Collected data
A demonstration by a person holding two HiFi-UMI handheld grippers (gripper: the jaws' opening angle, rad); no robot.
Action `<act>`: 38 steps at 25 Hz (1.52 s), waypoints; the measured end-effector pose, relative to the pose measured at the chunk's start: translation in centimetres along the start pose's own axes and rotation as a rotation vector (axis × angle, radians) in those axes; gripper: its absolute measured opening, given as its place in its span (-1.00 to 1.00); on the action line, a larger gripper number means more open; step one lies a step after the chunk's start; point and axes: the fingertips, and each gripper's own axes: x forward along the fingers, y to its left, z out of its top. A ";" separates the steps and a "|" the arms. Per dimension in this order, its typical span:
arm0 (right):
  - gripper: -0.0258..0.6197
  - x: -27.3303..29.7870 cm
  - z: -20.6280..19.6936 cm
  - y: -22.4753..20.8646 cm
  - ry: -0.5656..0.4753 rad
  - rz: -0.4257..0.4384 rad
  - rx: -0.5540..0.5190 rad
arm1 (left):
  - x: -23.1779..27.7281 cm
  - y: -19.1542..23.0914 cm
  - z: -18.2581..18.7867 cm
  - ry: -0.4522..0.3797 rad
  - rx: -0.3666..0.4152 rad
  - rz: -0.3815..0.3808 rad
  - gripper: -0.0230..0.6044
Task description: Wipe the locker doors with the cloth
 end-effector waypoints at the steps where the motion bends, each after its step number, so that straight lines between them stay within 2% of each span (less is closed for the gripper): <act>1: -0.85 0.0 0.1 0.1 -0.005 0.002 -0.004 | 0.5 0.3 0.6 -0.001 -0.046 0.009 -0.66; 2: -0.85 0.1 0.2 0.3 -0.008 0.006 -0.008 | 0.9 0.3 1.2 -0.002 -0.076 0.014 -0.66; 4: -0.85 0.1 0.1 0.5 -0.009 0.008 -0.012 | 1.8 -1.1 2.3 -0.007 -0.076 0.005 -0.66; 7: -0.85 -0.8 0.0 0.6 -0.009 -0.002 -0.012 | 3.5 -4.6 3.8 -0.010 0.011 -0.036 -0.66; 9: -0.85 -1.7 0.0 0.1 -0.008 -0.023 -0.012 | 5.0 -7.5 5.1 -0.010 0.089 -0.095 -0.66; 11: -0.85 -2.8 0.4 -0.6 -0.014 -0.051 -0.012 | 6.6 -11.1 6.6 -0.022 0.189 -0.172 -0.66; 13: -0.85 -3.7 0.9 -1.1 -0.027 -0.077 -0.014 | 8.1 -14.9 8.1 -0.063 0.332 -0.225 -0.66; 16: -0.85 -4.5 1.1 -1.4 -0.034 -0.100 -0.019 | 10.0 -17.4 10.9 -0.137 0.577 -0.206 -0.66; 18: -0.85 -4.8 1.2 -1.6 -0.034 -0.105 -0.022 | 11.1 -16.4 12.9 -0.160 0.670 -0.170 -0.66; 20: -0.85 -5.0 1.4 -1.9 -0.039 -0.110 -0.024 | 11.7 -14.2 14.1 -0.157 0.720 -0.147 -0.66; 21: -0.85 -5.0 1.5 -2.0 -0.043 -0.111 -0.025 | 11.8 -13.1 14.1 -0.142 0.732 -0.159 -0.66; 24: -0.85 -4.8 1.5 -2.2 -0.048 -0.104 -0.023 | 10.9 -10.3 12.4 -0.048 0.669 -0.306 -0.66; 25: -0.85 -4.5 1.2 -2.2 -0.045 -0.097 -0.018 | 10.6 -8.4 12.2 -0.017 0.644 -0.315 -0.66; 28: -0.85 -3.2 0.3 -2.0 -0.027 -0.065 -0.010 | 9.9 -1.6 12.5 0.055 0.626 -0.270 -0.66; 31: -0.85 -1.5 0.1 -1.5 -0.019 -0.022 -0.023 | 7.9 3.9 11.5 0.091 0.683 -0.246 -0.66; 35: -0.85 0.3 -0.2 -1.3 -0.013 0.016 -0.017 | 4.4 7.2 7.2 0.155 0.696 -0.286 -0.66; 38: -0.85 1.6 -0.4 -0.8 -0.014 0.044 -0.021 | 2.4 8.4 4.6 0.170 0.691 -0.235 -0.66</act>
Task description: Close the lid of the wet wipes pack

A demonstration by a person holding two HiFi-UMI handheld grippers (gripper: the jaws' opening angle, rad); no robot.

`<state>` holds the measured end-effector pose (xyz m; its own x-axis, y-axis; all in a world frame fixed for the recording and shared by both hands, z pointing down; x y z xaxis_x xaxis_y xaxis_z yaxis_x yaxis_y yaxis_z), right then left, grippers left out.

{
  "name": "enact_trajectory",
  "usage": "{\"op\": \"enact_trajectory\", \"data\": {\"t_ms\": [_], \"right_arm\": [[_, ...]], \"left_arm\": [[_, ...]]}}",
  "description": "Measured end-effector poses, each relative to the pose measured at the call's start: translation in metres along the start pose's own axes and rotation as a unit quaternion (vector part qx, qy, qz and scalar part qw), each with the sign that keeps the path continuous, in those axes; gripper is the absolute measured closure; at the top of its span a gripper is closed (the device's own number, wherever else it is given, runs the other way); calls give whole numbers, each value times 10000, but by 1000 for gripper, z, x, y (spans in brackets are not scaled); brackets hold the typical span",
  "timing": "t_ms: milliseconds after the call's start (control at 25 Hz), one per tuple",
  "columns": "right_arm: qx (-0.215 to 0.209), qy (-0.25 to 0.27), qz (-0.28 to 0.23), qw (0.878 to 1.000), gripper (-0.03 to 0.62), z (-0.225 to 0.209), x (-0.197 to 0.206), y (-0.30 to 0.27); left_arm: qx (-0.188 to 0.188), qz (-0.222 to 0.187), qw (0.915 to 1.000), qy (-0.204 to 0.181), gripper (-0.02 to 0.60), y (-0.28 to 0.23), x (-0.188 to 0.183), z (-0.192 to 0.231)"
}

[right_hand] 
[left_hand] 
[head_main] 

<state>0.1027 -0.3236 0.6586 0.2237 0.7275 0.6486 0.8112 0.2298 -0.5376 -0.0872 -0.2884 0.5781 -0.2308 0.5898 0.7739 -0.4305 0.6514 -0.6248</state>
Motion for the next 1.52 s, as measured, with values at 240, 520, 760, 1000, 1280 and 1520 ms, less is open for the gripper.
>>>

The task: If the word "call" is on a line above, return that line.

Answer for the task:
  "description": "Measured end-effector poses, each relative to the pose measured at the call's start: translation in metres along the start pose's own axes and rotation as a unit quaternion (vector part qx, qy, qz and scalar part qw), each with the sign that keeps the path continuous, in those axes; gripper is the absolute measured closure; at the top of its span a gripper is closed (the device's own number, wherever else it is given, runs the other way); calls give whole numbers, each value times 10000, but by 1000 for gripper, z, x, y (spans in brackets are not scaled); brackets hold the typical span",
  "timing": "t_ms: milliseconds after the call's start (control at 25 Hz), one per tuple",

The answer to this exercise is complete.